--- Your objective ---
Among the lines of the data, copy those that hold "carrying".

___ Source records ___

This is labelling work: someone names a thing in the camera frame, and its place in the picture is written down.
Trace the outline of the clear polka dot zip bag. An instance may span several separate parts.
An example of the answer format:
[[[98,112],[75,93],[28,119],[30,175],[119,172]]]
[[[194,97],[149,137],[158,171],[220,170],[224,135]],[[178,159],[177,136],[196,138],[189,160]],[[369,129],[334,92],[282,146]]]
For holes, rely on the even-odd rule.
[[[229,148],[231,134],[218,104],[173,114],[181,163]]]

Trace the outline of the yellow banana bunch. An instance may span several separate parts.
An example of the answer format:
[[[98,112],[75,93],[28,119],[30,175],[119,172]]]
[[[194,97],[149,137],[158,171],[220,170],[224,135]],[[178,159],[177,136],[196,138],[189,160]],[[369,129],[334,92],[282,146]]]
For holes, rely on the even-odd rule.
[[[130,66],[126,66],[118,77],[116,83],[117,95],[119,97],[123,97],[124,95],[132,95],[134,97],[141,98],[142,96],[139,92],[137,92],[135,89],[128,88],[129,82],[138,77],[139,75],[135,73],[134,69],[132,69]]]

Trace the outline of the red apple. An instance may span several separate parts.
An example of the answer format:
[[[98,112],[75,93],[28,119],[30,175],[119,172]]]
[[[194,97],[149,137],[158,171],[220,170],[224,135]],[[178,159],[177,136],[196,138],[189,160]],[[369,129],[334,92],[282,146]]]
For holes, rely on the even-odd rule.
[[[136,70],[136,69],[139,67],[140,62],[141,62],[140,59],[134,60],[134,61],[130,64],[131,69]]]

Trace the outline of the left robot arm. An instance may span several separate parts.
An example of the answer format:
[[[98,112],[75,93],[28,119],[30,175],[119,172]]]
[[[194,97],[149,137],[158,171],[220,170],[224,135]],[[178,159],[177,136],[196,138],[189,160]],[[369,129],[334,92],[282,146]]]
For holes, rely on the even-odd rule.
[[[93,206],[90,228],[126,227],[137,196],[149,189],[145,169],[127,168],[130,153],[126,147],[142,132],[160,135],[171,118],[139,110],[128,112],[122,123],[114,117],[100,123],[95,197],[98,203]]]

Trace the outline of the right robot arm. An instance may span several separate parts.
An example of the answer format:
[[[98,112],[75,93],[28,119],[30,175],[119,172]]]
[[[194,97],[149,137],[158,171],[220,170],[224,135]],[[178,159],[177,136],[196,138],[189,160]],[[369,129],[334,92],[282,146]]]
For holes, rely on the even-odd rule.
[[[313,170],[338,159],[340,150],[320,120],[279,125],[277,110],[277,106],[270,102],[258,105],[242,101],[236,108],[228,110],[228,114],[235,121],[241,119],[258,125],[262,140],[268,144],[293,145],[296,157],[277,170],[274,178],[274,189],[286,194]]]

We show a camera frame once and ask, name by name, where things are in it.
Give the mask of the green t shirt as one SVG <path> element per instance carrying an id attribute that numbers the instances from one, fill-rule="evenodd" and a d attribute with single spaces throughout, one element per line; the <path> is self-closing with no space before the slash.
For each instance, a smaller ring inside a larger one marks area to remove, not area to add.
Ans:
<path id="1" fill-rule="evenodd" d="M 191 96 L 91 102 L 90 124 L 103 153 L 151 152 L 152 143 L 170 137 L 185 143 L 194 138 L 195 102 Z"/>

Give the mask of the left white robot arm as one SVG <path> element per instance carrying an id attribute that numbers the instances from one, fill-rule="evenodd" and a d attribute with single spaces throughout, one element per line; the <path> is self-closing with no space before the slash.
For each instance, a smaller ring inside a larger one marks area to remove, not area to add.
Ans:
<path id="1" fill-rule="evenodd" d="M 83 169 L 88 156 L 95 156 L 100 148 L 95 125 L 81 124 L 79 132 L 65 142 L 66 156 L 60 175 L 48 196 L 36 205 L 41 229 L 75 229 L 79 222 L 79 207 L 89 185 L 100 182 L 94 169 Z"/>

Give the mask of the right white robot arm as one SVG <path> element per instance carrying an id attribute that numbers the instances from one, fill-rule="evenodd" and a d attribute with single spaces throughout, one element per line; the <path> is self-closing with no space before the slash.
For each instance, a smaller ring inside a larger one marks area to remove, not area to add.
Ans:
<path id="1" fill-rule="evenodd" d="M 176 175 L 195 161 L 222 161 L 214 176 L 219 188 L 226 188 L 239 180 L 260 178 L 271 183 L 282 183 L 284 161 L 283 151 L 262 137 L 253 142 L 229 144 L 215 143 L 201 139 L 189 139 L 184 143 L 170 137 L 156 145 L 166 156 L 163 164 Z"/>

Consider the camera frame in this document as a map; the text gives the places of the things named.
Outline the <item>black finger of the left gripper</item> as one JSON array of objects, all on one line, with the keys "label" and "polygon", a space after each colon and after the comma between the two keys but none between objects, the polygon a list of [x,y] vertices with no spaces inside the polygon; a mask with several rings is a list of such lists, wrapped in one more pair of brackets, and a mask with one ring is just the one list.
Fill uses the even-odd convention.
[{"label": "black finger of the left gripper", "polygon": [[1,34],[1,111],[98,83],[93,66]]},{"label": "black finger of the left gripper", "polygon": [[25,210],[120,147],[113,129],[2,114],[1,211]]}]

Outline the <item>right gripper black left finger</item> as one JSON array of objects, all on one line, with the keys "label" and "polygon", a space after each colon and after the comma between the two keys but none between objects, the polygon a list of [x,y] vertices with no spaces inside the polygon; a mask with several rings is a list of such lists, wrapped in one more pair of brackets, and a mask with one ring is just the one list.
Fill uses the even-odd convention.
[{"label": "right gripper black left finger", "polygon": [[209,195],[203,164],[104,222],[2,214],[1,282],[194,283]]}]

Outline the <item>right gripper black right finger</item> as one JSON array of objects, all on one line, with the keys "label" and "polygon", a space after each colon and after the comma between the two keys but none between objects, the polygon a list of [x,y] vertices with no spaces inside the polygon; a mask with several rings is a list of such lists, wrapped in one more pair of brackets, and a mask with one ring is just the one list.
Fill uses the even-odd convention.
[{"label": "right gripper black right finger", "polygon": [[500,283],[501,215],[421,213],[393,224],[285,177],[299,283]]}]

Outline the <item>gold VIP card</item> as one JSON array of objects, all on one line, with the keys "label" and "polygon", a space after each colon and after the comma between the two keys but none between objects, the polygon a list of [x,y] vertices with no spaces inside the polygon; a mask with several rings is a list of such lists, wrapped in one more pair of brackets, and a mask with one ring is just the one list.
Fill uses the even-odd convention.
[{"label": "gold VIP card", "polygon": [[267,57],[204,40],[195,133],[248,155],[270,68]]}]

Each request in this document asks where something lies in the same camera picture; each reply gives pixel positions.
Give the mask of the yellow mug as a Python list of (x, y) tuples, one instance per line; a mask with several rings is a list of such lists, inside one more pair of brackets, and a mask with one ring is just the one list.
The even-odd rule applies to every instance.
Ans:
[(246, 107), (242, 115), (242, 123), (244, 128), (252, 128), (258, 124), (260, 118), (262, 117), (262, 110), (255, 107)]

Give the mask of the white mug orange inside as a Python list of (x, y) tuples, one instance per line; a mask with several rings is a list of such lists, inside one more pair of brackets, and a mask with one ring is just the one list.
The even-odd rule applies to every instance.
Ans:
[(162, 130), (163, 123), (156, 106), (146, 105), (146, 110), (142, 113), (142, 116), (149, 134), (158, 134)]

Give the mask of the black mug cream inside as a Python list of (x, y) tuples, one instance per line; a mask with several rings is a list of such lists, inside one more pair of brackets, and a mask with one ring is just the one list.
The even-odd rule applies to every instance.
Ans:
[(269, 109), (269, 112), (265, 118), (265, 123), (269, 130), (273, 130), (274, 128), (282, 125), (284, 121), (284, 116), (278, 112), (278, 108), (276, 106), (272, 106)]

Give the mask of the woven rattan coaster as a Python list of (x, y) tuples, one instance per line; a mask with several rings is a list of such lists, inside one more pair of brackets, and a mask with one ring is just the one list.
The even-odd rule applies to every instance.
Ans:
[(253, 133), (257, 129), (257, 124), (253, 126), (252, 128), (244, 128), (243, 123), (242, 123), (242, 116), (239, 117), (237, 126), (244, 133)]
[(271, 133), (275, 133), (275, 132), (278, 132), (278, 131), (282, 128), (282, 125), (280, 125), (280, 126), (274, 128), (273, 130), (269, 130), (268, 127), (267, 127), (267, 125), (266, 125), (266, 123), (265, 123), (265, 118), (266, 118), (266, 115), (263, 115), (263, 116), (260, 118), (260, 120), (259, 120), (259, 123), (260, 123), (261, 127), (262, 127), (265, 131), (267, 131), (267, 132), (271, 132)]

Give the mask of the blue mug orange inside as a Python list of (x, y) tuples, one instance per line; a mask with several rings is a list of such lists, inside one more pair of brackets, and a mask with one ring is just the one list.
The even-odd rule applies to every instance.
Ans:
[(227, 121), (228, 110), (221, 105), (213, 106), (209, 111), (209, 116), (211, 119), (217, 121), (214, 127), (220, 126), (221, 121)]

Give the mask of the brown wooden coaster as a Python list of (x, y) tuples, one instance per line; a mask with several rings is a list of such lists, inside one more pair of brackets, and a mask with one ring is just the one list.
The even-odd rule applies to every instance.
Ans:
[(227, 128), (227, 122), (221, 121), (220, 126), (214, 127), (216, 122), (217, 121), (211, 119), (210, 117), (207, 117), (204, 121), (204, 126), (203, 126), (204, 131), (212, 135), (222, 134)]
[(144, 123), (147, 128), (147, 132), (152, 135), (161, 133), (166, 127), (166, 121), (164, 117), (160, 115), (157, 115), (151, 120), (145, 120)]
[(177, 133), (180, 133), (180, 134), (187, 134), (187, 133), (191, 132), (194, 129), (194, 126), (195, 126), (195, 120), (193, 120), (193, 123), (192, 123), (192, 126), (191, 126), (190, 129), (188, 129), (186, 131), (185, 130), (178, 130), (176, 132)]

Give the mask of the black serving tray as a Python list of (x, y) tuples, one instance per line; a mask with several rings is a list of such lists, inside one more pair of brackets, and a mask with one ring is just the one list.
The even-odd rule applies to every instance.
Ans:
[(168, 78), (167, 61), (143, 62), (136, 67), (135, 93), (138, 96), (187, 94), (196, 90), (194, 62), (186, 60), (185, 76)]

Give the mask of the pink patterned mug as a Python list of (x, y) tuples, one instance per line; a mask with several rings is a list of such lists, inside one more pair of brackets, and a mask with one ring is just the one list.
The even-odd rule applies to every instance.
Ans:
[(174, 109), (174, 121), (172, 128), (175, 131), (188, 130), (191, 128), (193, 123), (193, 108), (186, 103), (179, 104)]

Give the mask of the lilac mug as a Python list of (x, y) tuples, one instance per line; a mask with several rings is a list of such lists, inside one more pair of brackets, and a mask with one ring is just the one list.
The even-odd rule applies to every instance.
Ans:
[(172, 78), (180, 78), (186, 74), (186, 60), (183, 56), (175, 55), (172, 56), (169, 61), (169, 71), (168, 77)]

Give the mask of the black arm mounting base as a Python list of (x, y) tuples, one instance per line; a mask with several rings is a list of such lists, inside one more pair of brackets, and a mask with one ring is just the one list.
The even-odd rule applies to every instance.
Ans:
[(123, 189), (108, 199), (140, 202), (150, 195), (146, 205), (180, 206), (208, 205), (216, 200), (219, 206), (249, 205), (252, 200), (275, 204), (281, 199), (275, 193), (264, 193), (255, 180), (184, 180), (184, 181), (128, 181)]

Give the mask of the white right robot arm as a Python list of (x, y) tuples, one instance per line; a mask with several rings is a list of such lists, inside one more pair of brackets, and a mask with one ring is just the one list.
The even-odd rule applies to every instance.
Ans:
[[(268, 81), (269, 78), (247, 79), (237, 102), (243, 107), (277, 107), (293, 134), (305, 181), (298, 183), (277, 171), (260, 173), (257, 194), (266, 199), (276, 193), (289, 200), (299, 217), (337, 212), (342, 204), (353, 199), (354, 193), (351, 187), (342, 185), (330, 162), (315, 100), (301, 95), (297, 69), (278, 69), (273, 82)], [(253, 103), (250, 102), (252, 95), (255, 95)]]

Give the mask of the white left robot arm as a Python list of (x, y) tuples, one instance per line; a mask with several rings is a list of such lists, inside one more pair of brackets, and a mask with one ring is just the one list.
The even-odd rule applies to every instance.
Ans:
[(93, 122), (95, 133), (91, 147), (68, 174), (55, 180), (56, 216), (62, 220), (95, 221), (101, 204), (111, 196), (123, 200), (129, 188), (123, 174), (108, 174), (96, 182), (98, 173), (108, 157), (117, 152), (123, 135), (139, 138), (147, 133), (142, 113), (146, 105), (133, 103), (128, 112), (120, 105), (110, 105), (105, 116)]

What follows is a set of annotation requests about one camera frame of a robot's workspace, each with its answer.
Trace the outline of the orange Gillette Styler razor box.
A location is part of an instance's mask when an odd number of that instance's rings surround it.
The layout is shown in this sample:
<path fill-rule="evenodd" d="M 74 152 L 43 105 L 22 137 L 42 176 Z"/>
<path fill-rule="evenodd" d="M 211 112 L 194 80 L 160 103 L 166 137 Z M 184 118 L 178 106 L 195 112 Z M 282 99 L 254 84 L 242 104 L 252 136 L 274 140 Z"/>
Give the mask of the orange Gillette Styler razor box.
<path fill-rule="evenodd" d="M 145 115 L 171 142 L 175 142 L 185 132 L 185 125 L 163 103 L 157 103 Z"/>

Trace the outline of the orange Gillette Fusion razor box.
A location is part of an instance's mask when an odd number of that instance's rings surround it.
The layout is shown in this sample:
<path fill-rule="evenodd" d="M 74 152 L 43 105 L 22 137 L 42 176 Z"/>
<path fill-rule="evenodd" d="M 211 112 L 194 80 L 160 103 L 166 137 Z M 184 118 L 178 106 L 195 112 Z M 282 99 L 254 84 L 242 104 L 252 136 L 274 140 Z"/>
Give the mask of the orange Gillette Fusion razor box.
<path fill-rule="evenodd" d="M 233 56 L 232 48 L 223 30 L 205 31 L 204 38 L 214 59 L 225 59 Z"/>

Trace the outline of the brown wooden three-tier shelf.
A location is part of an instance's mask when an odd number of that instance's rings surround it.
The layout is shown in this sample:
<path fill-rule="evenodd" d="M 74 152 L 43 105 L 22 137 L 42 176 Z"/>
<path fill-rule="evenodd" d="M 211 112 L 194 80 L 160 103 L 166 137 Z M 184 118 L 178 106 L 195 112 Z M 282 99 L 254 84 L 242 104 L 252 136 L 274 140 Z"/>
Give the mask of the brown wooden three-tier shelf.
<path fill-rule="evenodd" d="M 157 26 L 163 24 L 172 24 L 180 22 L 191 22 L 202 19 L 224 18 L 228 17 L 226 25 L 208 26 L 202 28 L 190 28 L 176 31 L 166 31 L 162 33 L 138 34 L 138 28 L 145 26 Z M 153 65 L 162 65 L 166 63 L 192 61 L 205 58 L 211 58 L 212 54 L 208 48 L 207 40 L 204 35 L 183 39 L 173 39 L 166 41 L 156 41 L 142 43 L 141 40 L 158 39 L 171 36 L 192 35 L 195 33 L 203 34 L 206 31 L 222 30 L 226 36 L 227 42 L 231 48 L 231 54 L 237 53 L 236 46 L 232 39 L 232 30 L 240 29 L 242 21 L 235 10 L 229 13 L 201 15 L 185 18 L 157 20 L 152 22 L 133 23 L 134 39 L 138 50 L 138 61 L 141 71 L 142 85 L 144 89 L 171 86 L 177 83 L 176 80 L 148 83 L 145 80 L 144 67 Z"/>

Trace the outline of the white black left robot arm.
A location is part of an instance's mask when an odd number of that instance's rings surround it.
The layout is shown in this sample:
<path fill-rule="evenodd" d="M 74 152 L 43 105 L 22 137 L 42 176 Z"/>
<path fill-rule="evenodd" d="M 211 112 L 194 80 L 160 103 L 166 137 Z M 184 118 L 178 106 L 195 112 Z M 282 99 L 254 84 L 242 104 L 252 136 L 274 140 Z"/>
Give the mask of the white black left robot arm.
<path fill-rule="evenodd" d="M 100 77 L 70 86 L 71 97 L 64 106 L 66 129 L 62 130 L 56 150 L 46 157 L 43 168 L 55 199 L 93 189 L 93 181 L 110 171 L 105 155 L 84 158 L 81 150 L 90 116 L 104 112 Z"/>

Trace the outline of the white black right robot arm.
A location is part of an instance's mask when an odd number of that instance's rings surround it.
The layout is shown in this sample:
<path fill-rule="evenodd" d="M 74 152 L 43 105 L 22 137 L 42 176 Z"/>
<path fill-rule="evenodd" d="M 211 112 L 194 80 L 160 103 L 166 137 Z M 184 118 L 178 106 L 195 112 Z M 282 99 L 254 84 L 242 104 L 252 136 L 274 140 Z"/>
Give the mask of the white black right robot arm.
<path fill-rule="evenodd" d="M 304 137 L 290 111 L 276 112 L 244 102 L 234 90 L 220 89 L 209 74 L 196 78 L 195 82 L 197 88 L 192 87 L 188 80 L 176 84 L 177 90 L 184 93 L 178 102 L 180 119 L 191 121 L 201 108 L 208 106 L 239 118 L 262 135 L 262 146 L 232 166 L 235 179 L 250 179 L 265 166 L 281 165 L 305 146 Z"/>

___

--- Task answer ---
Give the mask of the green t shirt as one SVG <path> element per instance carrying an id attribute that numbers the instances from one, fill-rule="evenodd" and a d attribute with single spaces throughout, one element per line; the <path> is self-closing with no space before the slash.
Give the mask of the left white robot arm as one SVG <path> element per instance carrying an id attribute that numbers the instances from one, fill-rule="evenodd" and a d attribute with single spaces throughout, one element per line; the <path> is self-closing with no space before the slash.
Give the mask of the right white robot arm as one SVG <path> element per instance carrying an id attribute that numbers the instances from one, fill-rule="evenodd" and a d attribute with single spaces throughout, one element per line; the <path> is self-closing with no space before the slash.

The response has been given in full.